The base of a solid is a region bounded by the curve (x^2/8^2)+(y^2/4^2)=1 (an ellipse with the major and minor axes of lengths 16 and 8 respectively). Find the volume of the solid if every cross section by a plane perpendicular to the major axis (x-axis) has the shape of an isosceles triangle with height equal to 1/4 the length of the base.
This is just like the other one The base of each triangle has length 2x,
making the area 1/2 bh = 1/2 (2x)(x/2) = 1/2 x^2
Using the symmetry of the figure,
v = 2∫[0,8] 1/2 x^2 dx
same oops as before.
v = 2∫[0,8] 1/2 y^2 dx = v = 2∫[0,8] 1/2 (16 - x^2/4) dx
To find the volume of the solid, we need to determine the area of the cross-section first.
Let's consider a cross-section of the solid formed by a plane perpendicular to the major axis (x-axis). This cross-section is in the shape of an isosceles triangle, with the base parallel to the x-axis.
The length of the base of the isosceles triangle is given by the equation of the ellipse as 2a, where a is the semi-major axis (length of major axis/2). In this case, a = 16/2 = 8.

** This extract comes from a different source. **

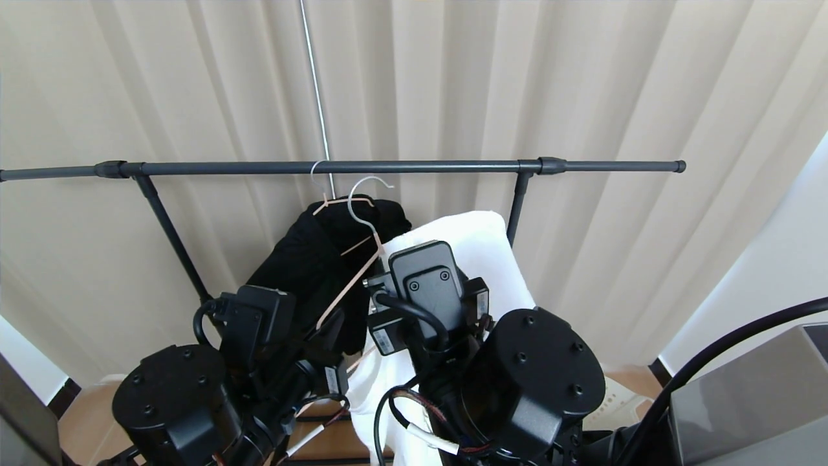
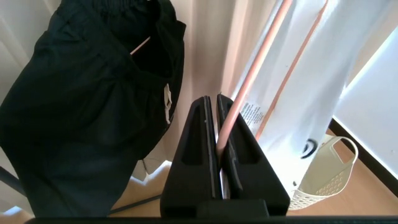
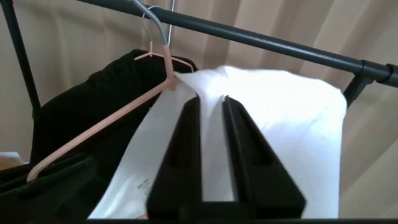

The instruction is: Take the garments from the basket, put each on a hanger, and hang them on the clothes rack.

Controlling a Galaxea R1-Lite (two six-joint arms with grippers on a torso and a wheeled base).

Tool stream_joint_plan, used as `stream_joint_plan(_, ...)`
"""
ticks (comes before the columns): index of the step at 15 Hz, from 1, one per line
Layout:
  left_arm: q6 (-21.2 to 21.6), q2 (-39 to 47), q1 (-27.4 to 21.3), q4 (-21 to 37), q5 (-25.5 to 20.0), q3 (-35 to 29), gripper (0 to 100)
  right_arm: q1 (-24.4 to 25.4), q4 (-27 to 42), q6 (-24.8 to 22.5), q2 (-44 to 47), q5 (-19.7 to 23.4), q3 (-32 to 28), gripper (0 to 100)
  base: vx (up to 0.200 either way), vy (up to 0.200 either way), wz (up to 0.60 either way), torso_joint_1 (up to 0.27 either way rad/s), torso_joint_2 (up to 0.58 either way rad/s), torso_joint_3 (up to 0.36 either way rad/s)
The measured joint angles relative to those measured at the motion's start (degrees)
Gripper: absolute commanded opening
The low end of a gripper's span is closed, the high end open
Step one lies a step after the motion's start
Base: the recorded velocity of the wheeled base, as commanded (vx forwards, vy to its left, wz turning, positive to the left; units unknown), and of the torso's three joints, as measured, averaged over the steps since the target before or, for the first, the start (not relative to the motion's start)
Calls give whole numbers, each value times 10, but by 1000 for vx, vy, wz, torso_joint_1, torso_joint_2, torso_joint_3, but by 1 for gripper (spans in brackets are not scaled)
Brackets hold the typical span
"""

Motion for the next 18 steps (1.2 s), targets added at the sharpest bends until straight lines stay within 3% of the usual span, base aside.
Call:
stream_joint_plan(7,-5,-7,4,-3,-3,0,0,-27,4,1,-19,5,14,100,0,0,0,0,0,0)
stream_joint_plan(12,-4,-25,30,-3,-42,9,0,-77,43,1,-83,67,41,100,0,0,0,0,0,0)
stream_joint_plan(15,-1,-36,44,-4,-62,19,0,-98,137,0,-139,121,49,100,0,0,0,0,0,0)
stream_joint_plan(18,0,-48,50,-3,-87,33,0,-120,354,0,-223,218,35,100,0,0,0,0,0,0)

The height of the isosceles triangle is 1/4 times the length of the base. So, the height h of the triangle is (1/4) * 2a = a/2 = 8/2 = 4.
Now we can calculate the area of the cross-section:
Area = (1/2) * base * height
= (1/2) * 2a * (a/2)
= a^2/2
= 8^2/2
= 64/2
= 32
Therefore, the area of the cross-section is 32 square units.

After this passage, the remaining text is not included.